Louis Godin (28 February 1704 – 11 September 1760) was a French astronomer and member of the French Academy of Sciences. He worked in Peru, Spain, Portugal and France.

==Biography==
Godin was born in Paris; his parents were François Godin and Elisabeth Charron. He was graduated at the College of Louis le Grand, and studied astronomy under Joseph-Nicolas Delisle. His astronomical tables (1724) gave him reputation, and the French Academy of Sciences elected him a pensionary member. He was commissioned to write a continuation of the history of the academy, left uncompleted by Bernard le Bovier de Fontenelle, and was also authorized to submit to the minister, Cardinal André-Hercule de Fleury, the best means of discovering the truth in regard to the figure of the Earth, and proposed sending expeditions to the equator and the polar sea. The minister approved the plan and appropriated the necessary means, the academy designating Charles Marie de La Condamine, Pierre Bouguer, and Godin to go to Peru in 1734.

The expedition sailed from La Rochelle on 16 May 1735, touched at Cádiz to take two naval lieutenants, Jorge Juan y Santacilia and Antonio de Ulloa, whom Philip V had ordered to accompany it, and proceeded to Santo Domingo, where they remained six months to take observations. They arrived in Quito in February 1736, immediately crossed the Andes to establish their stations in the interior, and remained two years.

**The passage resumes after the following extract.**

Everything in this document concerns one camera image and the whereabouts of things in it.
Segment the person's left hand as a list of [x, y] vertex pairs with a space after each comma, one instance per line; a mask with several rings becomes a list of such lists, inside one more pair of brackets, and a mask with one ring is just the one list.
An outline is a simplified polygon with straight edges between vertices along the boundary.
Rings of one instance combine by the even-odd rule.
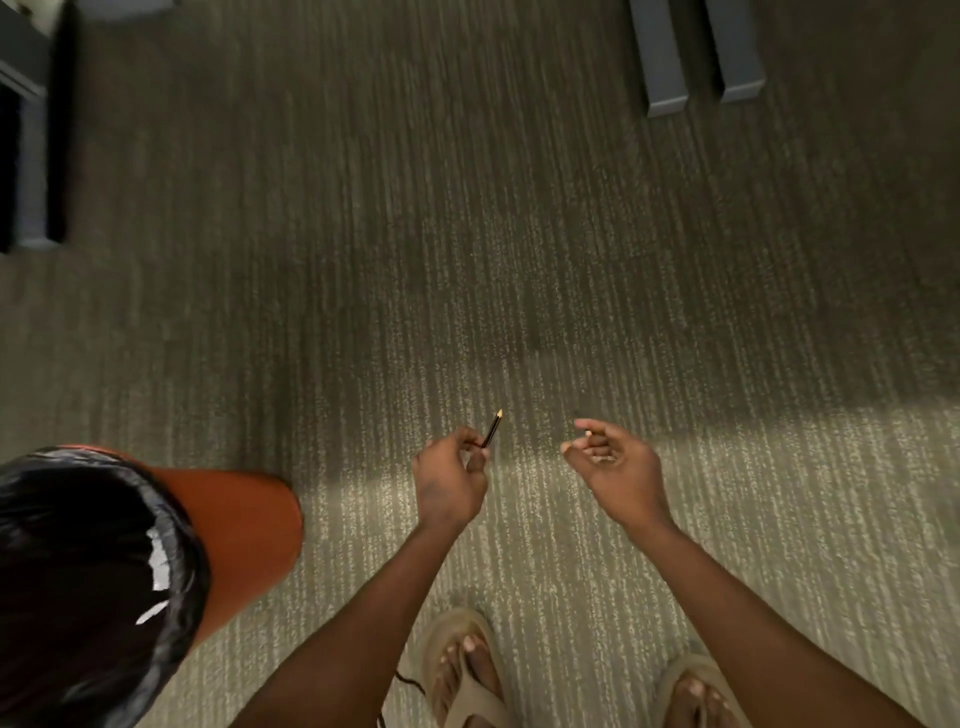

When they had finished their task in 1738, at the invitation of the Viceroy of Peru, Godin accepted the professorship in mathematics in Lima, where he also established a course of astronomical lectures. When the 1746 Lima–Callao earthquake destroyed the greater part of Lima, he took valuable seismological observations, assisted the sufferers, and made plans by the use of which the new buildings would be less exposed to danger from renewed shocks.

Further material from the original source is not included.